Transformer, as a strong and flexible architecture for modelling long-range relations, has been widely explored in vision tasks. However, when used in video inpainting that requires fine-grained representation, existed method still suffers from yielding blurry edges in detail due to the hard patch splitting. Here we aim to tackle this problem by proposing FuseFormer, a Transformer model designed for video inpainting via fine-grained feature fusion based on novel Soft Split and Soft Composition operations. The soft split divides feature map into many patches with given overlapping interval. On the contrary, the soft composition operates by stitching different patches into a whole feature map where pixels in overlapping regions are summed up. These two modules are first used in tokenization before Transformer layers and de-tokenization after Transformer layers, for effective mapping between tokens and features.

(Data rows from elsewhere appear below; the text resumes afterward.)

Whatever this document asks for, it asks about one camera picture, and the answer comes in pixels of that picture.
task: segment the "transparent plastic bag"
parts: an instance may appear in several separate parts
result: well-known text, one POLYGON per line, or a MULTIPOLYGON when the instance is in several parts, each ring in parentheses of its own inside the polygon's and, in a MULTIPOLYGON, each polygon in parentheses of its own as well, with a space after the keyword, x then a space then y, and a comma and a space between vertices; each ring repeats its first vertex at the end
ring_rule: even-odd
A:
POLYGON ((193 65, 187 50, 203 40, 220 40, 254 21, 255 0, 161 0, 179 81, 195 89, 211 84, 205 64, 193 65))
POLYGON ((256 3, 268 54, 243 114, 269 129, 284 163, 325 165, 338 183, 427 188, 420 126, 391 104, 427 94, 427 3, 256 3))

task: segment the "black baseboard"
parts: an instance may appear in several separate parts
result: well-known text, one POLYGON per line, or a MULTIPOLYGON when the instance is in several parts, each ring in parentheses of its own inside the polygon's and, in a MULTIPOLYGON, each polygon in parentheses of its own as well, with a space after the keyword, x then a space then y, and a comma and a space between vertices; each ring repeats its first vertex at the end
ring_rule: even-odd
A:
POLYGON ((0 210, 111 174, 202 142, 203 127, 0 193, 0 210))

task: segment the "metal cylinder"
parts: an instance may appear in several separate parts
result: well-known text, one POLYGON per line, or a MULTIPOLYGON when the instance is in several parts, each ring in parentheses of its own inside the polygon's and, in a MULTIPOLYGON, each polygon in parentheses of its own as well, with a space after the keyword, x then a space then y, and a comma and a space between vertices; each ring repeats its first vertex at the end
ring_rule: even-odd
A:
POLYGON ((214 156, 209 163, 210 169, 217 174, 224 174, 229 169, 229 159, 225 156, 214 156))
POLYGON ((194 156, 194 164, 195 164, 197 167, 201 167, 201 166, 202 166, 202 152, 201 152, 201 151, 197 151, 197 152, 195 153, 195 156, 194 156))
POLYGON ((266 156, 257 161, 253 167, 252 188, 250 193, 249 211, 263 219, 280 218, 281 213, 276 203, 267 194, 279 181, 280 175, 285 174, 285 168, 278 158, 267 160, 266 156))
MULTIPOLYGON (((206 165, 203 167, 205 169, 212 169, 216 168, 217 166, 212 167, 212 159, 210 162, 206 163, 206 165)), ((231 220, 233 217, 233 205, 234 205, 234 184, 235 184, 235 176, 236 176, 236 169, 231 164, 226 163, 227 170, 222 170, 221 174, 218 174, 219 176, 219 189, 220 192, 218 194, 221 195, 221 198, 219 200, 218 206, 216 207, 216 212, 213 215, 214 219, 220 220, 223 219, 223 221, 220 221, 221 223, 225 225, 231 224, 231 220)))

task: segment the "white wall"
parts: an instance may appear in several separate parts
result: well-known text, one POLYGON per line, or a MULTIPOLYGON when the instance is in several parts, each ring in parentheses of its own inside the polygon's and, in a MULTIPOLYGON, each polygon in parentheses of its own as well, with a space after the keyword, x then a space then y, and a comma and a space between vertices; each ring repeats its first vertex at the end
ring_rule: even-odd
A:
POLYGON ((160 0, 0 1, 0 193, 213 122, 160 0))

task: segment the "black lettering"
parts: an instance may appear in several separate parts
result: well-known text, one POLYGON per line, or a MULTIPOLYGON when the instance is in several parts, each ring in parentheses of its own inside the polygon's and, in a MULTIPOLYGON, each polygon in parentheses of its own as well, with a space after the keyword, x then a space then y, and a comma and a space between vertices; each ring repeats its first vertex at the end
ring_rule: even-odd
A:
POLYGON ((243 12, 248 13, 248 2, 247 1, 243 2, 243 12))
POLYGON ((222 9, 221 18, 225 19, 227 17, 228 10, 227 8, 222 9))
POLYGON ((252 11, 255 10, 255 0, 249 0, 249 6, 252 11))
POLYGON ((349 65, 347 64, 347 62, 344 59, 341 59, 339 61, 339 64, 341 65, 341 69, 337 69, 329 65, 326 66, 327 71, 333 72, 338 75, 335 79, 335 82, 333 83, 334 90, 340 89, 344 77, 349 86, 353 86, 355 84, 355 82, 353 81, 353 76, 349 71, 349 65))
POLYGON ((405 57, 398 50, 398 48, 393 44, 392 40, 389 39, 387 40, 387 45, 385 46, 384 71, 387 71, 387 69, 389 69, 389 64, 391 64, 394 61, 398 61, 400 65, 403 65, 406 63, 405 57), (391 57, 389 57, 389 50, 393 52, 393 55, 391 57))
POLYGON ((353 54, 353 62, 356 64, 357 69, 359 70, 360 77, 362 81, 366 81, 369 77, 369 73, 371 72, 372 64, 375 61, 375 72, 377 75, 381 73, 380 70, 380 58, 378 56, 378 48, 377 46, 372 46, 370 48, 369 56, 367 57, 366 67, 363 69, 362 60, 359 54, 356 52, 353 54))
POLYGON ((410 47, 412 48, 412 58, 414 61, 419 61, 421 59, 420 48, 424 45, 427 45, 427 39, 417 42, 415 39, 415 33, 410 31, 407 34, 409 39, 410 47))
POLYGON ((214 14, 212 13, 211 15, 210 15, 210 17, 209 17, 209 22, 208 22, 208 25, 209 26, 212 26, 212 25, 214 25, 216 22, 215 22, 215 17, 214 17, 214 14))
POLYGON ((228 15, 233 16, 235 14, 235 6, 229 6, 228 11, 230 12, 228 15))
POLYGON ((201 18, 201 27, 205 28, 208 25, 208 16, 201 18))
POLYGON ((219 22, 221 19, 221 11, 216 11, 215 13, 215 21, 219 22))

Therefore, sub-patch level information interaction is enabled for more effective feature propagation between neighboring patches, resulting in synthesizing vivid content for hole regions in videos. Moreover, in FuseFormer, we elaborately insert the soft composition and soft split into the feed-forward network, enabling the 1D linear layers to have the capability of modelling 2D structure. And, the sub-patch level feature fusion ability is further enhanced. In both quantitative and qualitative evaluations, our proposed FuseFormer surpasses state-of-the-art methods. We also conduct detailed analysis to examine its superiority.